In pharmaceuticals, a barcode is not a marketing nicety — it is a legal requirement and a patient-safety control. The World Health Organization estimates that around 1 in 10 medical products in low- and middle-income countries is substandard or falsified. To fight that, regulators worldwide now demand that each pack of medicine carry a machine-readable, serialized code that proves exactly what it is, which batch it came from, when it expires, and that it is genuine. This guide is written specifically for drug manufacturers: what the QR (and DataMatrix) rules actually require, how serialization and aggregation work, and how to implement it without failing an audit.

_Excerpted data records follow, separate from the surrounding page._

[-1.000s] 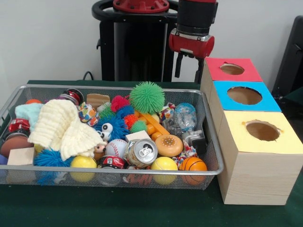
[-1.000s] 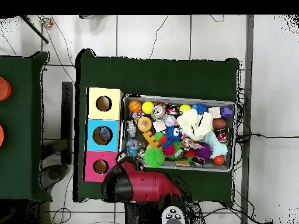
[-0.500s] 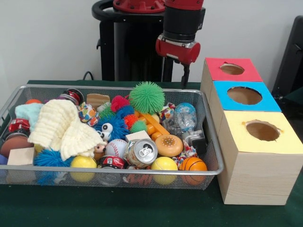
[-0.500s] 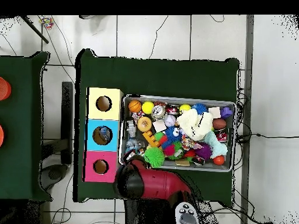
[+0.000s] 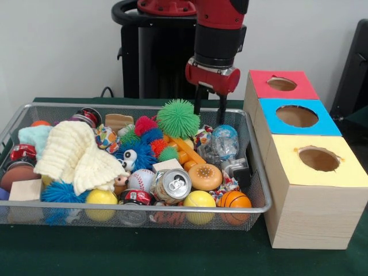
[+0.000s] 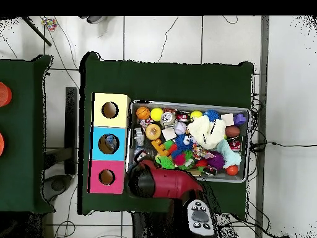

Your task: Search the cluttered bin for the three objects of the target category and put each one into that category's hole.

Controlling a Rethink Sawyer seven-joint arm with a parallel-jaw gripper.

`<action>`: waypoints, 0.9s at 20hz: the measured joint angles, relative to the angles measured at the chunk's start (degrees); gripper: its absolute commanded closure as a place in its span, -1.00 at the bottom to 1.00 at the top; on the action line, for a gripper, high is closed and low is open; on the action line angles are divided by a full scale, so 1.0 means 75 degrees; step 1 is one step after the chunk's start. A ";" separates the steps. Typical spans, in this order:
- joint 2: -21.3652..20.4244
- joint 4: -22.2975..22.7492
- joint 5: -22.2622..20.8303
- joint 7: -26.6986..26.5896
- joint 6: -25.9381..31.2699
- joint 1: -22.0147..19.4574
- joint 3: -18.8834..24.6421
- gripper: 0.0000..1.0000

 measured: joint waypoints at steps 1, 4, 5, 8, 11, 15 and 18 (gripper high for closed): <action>0.0058 -0.0160 -0.0002 0.0000 0.0069 0.0023 -0.0002 -1.00; 0.0191 -0.0612 -0.0003 0.0000 0.0374 0.0131 -0.0015 -1.00; 0.0215 -0.0737 -0.0002 0.0000 0.0489 0.0169 -0.0020 -1.00; 0.0257 -0.1193 -0.0003 0.0000 0.1008 0.0337 -0.0043 -1.00; 0.0293 -0.1676 0.0006 0.0000 0.1562 0.0573 -0.0122 -1.00; 0.0375 -0.2128 0.0008 0.0000 0.1815 0.0795 -0.0233 -1.00; 0.0452 -0.2385 0.0013 0.0000 0.1815 0.0885 -0.0281 -1.00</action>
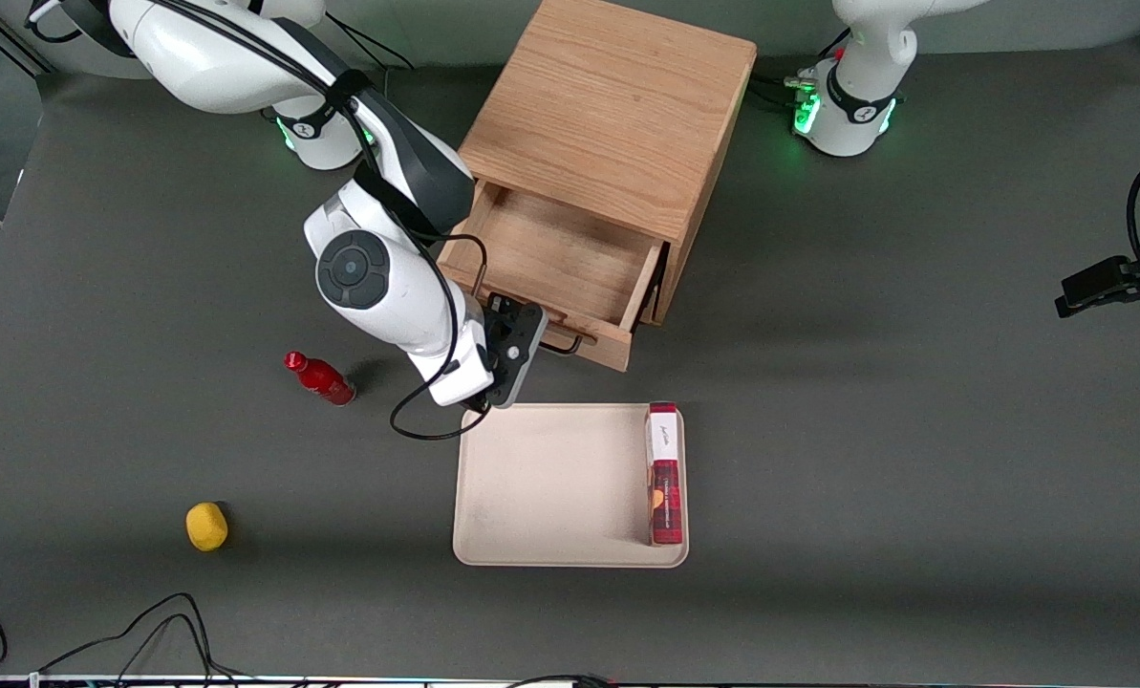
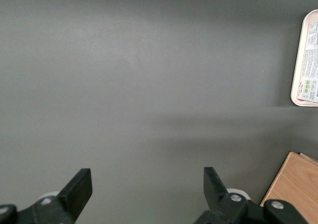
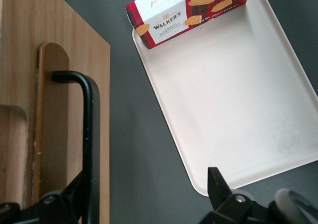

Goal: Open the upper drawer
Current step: 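Pull the upper drawer outward from the cabinet with the right gripper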

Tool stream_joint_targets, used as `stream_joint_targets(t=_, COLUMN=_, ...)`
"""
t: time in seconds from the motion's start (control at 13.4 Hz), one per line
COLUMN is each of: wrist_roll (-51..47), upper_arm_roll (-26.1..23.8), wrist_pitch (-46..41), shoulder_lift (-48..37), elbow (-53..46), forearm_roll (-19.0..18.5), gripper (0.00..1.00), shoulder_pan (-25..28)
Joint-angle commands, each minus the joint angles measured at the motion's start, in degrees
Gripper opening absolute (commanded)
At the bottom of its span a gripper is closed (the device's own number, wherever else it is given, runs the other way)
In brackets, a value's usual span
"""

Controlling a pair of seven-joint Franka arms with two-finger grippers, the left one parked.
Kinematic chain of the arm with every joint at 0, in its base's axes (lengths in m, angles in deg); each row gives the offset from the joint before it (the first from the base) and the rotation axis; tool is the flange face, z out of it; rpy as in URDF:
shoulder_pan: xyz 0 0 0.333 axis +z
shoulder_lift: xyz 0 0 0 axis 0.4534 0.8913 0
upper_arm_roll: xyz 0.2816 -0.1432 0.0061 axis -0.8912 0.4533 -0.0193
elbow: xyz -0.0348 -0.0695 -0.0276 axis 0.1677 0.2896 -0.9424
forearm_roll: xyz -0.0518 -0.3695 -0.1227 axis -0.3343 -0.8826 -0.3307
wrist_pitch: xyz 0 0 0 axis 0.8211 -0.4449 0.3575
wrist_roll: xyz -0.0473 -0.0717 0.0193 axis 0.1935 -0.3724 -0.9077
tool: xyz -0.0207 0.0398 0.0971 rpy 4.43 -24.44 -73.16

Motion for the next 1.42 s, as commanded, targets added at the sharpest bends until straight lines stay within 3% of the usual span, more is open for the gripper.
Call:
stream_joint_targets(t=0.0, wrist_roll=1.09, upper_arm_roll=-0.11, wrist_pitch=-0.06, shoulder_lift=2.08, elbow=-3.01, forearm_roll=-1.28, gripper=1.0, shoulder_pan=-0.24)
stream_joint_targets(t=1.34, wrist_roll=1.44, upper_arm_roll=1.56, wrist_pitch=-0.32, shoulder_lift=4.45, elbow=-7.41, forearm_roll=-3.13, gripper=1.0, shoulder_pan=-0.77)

This is the pharma-specific companion to two guides you should read alongside it: our deep dive on the GS1 DataMatrix (how the tiny 2D code on medicines is built and encoded) and our product serialization guide. Here we focus on the regulations, the data fields, and the packaging hierarchy unique to medicines.
The Regulatory Landscape: Who Requires What
Unlike most consumer goods, medicine coding is mandated by law in every major market. The exact rules differ by region, but they share a common goal: serialize every saleable unit so it can be authenticated and traced. Here is the landscape a manufacturer selling into these markets has to satisfy.
Figure 1 — Major pharmaceutical serialization mandates
🇮🇳 India — Top 300 Brands QR
Rule (Schedule H2), effective Aug 2023: a QR code or barcode on the label of the top 300 drug brands, encoding eight mandated data fields.
🇪🇺 EU — FMD
Falsified Medicines Directive, in force Feb 2019: a serialized GS1 DataMatrix (unique identifier) plus a tamper-evident seal, verified through the EMVS.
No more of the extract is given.